Economic danger warning may leave Britons needing IVA help

Many Britons may be considering individual voluntary arrangements (IVAS) if a warning from prime minister David Cameron turns out to be fulfilled.

Many Britons may be considering individual voluntary arrangements (IVAS) if a warning from prime minister David Cameron turns out to be fulfilled.

Speaking to the BBC during the Conservative Party conference Manchester, Mr Cameron warned that there could be severe consequences for the UK if the eurozone countries do not solve their problems quickly.

He said: "I think there are some very serious clouds on the horizon, chief amongst them is the problems in the eurozone where the French economy, the German economy have both stalled and that is a real problem for the British economy."

The comments come as European finance ministers are meeting in Luxembourg in a bid to tackle the crisis in the single currency, with Greece admitting it has not managed to reduce its debts as targeted.

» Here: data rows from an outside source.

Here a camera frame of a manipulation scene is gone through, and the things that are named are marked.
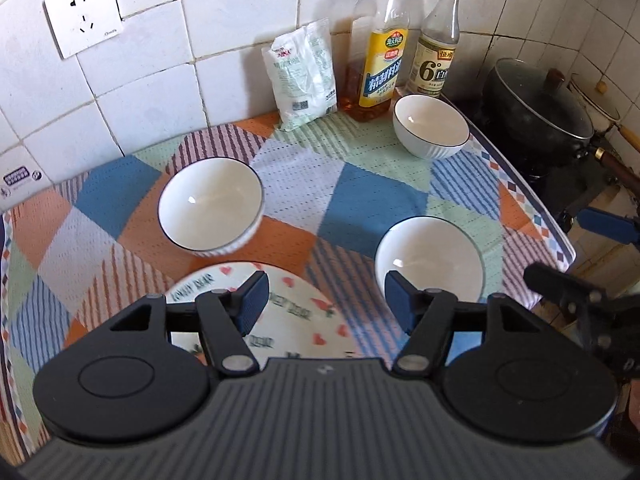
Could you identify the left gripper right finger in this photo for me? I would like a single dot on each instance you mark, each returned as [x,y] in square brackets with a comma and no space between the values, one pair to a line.
[425,316]

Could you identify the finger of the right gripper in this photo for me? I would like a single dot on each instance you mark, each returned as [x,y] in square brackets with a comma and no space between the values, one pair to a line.
[624,230]
[561,288]

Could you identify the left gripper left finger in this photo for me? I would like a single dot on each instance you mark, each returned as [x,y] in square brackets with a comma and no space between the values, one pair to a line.
[226,318]

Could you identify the bunny carrot patterned plate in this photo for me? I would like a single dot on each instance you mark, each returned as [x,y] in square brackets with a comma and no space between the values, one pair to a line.
[298,321]

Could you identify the white ribbed bowl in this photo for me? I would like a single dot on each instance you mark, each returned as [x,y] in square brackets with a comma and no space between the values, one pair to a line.
[429,128]
[212,207]
[431,252]

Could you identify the black cooking pot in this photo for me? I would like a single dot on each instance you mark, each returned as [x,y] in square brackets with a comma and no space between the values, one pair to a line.
[532,118]

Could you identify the colourful patchwork table mat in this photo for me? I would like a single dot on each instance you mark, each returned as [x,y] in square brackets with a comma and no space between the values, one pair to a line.
[75,254]

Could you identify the clear vinegar bottle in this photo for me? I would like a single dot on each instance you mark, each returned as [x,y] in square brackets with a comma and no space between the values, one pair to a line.
[437,45]

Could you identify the white salt bag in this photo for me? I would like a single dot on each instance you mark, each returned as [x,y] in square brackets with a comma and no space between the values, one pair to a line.
[300,67]

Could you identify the yellow label oil bottle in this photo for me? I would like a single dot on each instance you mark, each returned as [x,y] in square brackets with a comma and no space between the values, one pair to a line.
[378,39]

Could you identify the pan with wooden handle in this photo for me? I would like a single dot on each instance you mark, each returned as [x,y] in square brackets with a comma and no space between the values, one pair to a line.
[604,117]

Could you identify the white wall socket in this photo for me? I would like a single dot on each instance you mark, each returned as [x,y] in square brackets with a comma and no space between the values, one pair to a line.
[78,25]

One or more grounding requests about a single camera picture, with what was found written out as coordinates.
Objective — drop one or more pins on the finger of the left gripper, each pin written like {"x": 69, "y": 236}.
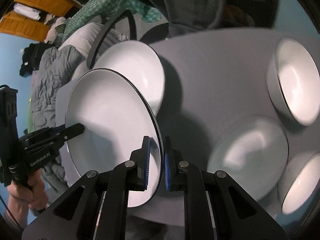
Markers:
{"x": 70, "y": 132}

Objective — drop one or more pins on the white plate on table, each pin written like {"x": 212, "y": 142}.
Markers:
{"x": 140, "y": 64}

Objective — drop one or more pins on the dark grey fleece robe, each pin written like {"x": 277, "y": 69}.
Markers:
{"x": 188, "y": 16}

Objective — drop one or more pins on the person's left hand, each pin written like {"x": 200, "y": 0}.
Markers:
{"x": 21, "y": 198}

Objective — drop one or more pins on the white plate black rim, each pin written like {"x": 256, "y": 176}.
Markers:
{"x": 116, "y": 117}

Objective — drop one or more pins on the white grey pillow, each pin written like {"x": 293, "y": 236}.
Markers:
{"x": 82, "y": 39}

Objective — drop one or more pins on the green checkered cloth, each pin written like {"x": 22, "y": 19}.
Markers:
{"x": 107, "y": 9}

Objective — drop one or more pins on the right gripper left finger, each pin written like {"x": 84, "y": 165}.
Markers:
{"x": 133, "y": 174}

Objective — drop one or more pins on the orange wooden wardrobe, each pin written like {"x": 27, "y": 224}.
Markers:
{"x": 29, "y": 18}

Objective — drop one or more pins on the black clothes pile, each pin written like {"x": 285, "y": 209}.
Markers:
{"x": 32, "y": 56}

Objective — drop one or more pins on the grey quilted duvet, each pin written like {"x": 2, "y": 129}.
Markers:
{"x": 55, "y": 70}

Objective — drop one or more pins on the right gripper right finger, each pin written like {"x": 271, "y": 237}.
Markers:
{"x": 176, "y": 168}

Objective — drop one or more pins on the white ribbed bowl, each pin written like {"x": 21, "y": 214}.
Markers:
{"x": 254, "y": 153}
{"x": 299, "y": 181}
{"x": 293, "y": 82}

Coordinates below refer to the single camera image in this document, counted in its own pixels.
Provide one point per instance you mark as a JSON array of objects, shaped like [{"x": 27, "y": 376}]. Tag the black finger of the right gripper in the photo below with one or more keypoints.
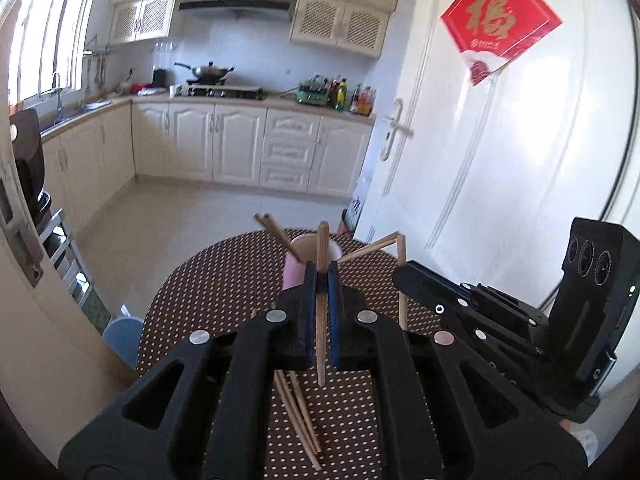
[{"x": 505, "y": 331}]

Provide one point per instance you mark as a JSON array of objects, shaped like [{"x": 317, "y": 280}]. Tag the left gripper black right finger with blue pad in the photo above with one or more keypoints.
[{"x": 441, "y": 410}]

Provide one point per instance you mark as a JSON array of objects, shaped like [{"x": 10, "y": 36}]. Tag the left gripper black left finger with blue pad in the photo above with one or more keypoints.
[{"x": 202, "y": 412}]

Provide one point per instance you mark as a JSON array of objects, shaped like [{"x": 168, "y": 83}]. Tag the wooden chopstick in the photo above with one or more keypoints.
[
  {"x": 321, "y": 301},
  {"x": 304, "y": 410},
  {"x": 271, "y": 227},
  {"x": 402, "y": 297},
  {"x": 383, "y": 242},
  {"x": 293, "y": 415}
]

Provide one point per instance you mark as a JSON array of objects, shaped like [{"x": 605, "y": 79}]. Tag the lower kitchen cabinets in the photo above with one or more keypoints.
[{"x": 90, "y": 157}]

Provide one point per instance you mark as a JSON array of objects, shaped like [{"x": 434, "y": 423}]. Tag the kitchen faucet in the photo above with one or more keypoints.
[{"x": 57, "y": 90}]

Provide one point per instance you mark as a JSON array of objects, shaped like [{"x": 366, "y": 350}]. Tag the blue stool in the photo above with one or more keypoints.
[{"x": 123, "y": 337}]

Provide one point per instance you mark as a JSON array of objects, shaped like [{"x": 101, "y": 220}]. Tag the brown polka dot tablecloth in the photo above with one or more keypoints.
[{"x": 217, "y": 290}]

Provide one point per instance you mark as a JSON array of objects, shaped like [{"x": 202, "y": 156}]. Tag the wooden chopstick in cup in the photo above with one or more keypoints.
[
  {"x": 402, "y": 297},
  {"x": 383, "y": 242},
  {"x": 271, "y": 227}
]

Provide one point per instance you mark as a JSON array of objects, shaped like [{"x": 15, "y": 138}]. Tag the white door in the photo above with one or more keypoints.
[{"x": 486, "y": 189}]

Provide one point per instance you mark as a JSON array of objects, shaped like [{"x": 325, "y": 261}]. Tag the pink utensil cup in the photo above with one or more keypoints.
[{"x": 294, "y": 271}]

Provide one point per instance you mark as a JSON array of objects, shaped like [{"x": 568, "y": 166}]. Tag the red sauce bottle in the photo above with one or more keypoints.
[{"x": 366, "y": 101}]

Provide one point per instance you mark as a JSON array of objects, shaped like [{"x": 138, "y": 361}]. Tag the red fu door decoration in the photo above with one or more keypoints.
[{"x": 492, "y": 33}]

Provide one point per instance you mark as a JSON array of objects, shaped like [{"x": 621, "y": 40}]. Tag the green bottle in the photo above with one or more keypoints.
[{"x": 341, "y": 95}]

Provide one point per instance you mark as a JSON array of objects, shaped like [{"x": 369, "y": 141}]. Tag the green electric cooker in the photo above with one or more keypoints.
[{"x": 314, "y": 91}]

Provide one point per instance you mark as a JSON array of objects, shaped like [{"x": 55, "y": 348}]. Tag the gas stove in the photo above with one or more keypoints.
[{"x": 219, "y": 91}]

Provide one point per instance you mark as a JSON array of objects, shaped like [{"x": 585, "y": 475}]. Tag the black appliance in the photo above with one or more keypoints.
[{"x": 29, "y": 161}]

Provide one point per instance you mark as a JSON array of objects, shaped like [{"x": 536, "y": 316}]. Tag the black wok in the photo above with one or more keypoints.
[{"x": 209, "y": 73}]

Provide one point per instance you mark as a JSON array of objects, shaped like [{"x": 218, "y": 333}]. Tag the range hood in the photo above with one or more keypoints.
[{"x": 265, "y": 10}]

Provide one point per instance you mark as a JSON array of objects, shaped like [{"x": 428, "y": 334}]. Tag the silver door handle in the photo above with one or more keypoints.
[{"x": 397, "y": 132}]

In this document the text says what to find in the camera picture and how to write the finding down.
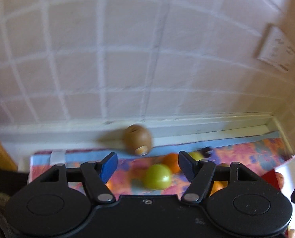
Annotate orange tangerine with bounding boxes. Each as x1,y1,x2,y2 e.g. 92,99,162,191
210,181,228,196
275,172,285,189
162,153,181,174

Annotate green apple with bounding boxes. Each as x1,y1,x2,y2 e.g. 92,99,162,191
143,164,172,190
189,151,204,161

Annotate dark small fruit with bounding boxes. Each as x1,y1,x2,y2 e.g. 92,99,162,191
200,147,214,158

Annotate red cardboard box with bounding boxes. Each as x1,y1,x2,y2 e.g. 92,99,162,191
261,155,295,197

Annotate floral cloth mat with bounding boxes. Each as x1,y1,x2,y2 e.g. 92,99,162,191
29,132,286,197

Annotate brown kiwi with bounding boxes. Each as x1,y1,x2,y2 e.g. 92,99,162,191
122,125,152,156

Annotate white wall socket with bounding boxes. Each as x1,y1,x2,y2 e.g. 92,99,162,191
256,24,295,73

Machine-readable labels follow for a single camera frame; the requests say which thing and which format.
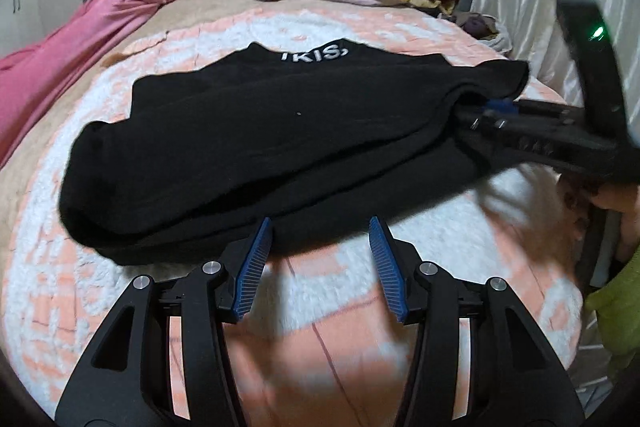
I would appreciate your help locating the beige plush bedspread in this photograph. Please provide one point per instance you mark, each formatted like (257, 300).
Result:
(189, 34)

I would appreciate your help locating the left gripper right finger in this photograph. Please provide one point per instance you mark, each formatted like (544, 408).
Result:
(480, 357)

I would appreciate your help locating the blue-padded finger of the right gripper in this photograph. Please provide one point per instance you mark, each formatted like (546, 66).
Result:
(501, 107)

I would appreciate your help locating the white wire rack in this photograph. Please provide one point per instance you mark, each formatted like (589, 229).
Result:
(590, 370)

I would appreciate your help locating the pink duvet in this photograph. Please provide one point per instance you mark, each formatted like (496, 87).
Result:
(33, 78)

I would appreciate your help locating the black sweater with orange cuffs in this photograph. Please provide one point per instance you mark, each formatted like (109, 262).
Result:
(319, 142)

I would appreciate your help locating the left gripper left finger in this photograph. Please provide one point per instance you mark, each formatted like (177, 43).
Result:
(123, 376)

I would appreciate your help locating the white wardrobe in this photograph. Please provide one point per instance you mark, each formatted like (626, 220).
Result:
(20, 25)

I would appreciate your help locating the right hand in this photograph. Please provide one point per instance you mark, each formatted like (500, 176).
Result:
(622, 198)

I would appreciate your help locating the purple garment in bag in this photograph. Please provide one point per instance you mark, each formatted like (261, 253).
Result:
(486, 29)

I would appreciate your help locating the green sleeve forearm right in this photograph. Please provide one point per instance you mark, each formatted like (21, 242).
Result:
(617, 308)

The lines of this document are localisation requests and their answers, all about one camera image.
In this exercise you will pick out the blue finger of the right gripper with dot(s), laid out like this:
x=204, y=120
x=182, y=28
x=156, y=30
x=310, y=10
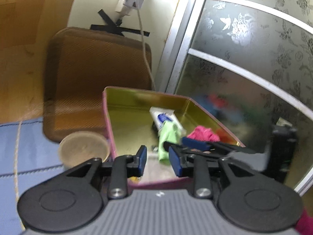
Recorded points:
x=195, y=144

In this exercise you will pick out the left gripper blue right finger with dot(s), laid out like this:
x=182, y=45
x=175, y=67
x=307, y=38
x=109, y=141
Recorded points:
x=174, y=158

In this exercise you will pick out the pink tin box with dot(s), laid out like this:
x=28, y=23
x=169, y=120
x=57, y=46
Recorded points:
x=129, y=126

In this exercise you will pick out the frosted floral glass door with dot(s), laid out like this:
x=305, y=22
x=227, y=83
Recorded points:
x=249, y=62

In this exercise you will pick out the blue tablecloth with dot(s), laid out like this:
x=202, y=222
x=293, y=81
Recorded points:
x=27, y=159

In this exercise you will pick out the white blue tissue packet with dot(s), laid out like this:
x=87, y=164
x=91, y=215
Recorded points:
x=161, y=115

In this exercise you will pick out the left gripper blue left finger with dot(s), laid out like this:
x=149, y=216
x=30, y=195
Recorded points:
x=140, y=161

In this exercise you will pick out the green cloth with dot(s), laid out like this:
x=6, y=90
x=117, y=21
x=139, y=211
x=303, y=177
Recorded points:
x=168, y=133

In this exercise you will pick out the pink fuzzy cloth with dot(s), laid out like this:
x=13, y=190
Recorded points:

Should the fears of Mr Cameron be fulfilled, the consequences could be damaging for the UK because of its trade links with the eurozone, leading to the loss of British jobs and therefore more people being unable to meet their debts.

People who owe £15,000 or more and are unable to pay off what they owe can apply for an IVA, which will reduce monthly payments and freeze interest on existing debt.

However, it will require the consent of at least 75 per cent of creditors for the deal to be implemented.

Mr Cameron added that the government will also be making more domestic efforts to boost growth.

One move announced this week at the conference by chancellor George Osborne is that of credit easing, where funds from the Treasury will be used to boost small businesses who cannot get enough bank lending.

The chancellor described this action as "monetary activism" and something that could prevent a second credit crunch.